Em um capítulo, Carney escreve que a maioria de doadores de óvulos do Chipre -- que “tinha mais clínicas de fertilidade per capita do que qualquer outro país” -- vinha de uma população relativamente pequena de imigrantes pobres do leste europeu que estavam “ansiosas por vender seus óvulos a qualquer preço”. Uma doadora do Chipre provavelmente recebe algumas centenas de dólares por seus óvulos, estima Carney, enquanto os compradores -- normalmente da Europa ocidental -- pagam de US$ 8 mil a US$ 14 mil pelo serviço completo da implantação do óvulo com fertilização in vitro no Chipre, “cerca de 30% menos do que nas clínicas mais baratas do mundo ocidental”.
A globalização também levou o que Carney chama de “indústria do turismo da fertilidade” para a Índia, onde, diz ele, “a gravidez de substituição, conhecida como 'barriga de aluguel' foi legalizada em 2002 como parte de um grande esforço para promover o turismo médico”. Na Clínica de Infertilidade Akanksha (que foi mostrada num segmento do programa “Oprah”), as mães de aluguel, que ganham entre US$ 5 mil e US$ 6 mil, vivem em unidades residenciais, onde “passam a gravidez inteira trancadas a chave”. A clínica cobra entre US$ 15 mil e US$ 20 mil pelo processo inteiro, diz ele, “enquanto que num punhado de estados norte-americanos que permitem a gravidez de substituição, trazer uma criança à vida pode custar entre US$ 50 mil e US$ 100 mil”.
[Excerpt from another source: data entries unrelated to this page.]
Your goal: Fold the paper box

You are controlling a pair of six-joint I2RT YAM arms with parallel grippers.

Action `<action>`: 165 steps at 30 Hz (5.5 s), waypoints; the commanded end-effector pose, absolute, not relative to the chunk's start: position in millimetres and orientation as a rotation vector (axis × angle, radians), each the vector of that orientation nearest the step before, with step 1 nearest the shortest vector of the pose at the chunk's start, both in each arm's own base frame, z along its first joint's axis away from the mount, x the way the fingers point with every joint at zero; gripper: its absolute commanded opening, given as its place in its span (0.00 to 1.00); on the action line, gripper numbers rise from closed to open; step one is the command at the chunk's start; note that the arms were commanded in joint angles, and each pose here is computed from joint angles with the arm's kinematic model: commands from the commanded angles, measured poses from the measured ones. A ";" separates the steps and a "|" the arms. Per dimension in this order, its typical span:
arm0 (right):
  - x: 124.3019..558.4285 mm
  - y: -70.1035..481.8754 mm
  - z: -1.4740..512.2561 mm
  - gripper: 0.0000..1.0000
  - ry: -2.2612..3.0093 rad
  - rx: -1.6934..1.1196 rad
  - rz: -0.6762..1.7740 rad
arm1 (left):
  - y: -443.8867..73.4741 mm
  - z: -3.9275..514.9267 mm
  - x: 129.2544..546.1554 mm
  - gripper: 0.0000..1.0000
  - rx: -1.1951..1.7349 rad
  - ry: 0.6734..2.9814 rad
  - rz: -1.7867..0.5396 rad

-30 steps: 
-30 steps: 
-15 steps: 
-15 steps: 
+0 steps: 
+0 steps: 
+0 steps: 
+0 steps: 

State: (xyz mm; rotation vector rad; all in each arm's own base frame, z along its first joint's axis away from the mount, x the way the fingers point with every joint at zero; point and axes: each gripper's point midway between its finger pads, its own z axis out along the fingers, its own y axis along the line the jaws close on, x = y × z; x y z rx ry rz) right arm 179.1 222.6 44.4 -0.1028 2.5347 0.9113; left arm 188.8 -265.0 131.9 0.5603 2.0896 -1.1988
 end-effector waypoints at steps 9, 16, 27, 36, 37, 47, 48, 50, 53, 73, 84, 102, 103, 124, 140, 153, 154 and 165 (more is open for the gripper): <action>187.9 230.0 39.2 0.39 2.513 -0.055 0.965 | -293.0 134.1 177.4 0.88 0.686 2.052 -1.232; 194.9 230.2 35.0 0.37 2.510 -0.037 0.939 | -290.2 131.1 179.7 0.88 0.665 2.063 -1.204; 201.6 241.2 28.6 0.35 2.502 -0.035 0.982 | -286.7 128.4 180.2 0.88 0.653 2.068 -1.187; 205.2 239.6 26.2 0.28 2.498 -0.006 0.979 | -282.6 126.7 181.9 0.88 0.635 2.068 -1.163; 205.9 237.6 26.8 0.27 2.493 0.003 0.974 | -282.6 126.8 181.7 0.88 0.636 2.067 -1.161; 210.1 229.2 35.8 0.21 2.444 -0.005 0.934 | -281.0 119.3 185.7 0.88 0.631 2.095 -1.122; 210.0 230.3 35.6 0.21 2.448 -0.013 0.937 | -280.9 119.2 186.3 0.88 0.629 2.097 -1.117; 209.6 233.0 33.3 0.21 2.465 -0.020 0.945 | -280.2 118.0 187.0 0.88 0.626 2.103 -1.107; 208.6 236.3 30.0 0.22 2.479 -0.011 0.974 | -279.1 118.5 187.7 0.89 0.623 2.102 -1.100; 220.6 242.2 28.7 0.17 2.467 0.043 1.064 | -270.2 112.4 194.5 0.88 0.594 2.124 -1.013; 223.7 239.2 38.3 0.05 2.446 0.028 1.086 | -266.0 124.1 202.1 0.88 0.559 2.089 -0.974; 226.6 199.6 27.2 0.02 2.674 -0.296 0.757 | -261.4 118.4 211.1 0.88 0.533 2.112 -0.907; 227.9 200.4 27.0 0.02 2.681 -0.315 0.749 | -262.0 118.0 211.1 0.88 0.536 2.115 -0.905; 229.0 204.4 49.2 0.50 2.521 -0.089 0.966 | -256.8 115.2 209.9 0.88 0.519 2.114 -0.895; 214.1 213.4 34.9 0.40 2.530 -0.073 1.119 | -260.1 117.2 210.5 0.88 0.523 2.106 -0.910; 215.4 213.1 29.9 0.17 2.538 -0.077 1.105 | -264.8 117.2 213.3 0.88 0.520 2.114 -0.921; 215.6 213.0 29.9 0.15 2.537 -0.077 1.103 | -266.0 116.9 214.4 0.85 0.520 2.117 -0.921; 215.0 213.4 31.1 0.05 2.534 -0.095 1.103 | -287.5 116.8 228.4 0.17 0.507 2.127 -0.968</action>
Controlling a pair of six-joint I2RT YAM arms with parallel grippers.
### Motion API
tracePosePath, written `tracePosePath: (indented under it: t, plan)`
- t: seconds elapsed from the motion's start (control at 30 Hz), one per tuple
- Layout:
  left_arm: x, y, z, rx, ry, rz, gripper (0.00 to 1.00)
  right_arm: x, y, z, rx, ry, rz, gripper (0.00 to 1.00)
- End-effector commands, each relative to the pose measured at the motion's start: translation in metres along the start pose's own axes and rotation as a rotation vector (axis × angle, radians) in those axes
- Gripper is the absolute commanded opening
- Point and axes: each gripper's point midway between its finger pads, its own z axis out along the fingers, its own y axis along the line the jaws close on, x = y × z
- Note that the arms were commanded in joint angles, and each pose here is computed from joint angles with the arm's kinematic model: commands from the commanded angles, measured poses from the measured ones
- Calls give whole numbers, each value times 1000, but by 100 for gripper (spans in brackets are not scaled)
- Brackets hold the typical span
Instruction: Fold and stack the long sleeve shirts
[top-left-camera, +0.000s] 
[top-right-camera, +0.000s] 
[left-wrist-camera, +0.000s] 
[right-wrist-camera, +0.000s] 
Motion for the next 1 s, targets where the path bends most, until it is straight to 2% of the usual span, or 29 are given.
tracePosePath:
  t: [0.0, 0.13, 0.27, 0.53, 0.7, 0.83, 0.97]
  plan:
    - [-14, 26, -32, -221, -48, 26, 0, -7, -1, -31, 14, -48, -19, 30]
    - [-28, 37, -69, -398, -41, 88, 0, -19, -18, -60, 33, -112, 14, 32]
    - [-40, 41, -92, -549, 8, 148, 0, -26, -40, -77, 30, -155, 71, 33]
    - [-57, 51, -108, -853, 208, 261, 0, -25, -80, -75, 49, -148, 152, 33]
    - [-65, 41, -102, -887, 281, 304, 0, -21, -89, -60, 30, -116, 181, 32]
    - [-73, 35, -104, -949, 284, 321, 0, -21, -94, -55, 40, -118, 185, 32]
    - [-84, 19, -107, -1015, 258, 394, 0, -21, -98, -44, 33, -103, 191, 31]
“Antes da índia, só as classes altas norte-americanas podiam pagar por uma barriga de aluguel”, escreve Carney. “Agora está quase ao alcance da classe média. Embora a gravidez de substituição sempre levante questões éticas, o crescimento do setor torna o assunto bem mais urgente. Com centenas de novas clínicas prestes a abrir, a economia da gravidez de substituição está avançando muito mais rápido do que a compreensão de suas implicações.”
Ao abordar essas questões éticas em seu livro horrendo, porém fascinante, Carney obriga o leitor a pensar sobre os problemas morais gerados pelos avanços da medicina. Seu livro também nos pede para reavaliar os papéis que a privacidade, o anonimato e o altruísmo desempenham no atual “sistema de comércio de carne” -- que, embora seja tão perturbador de contemplar, está sujeito, assim como os sistemas de outros produtos, às equações brutais da oferta e demanda do mercado.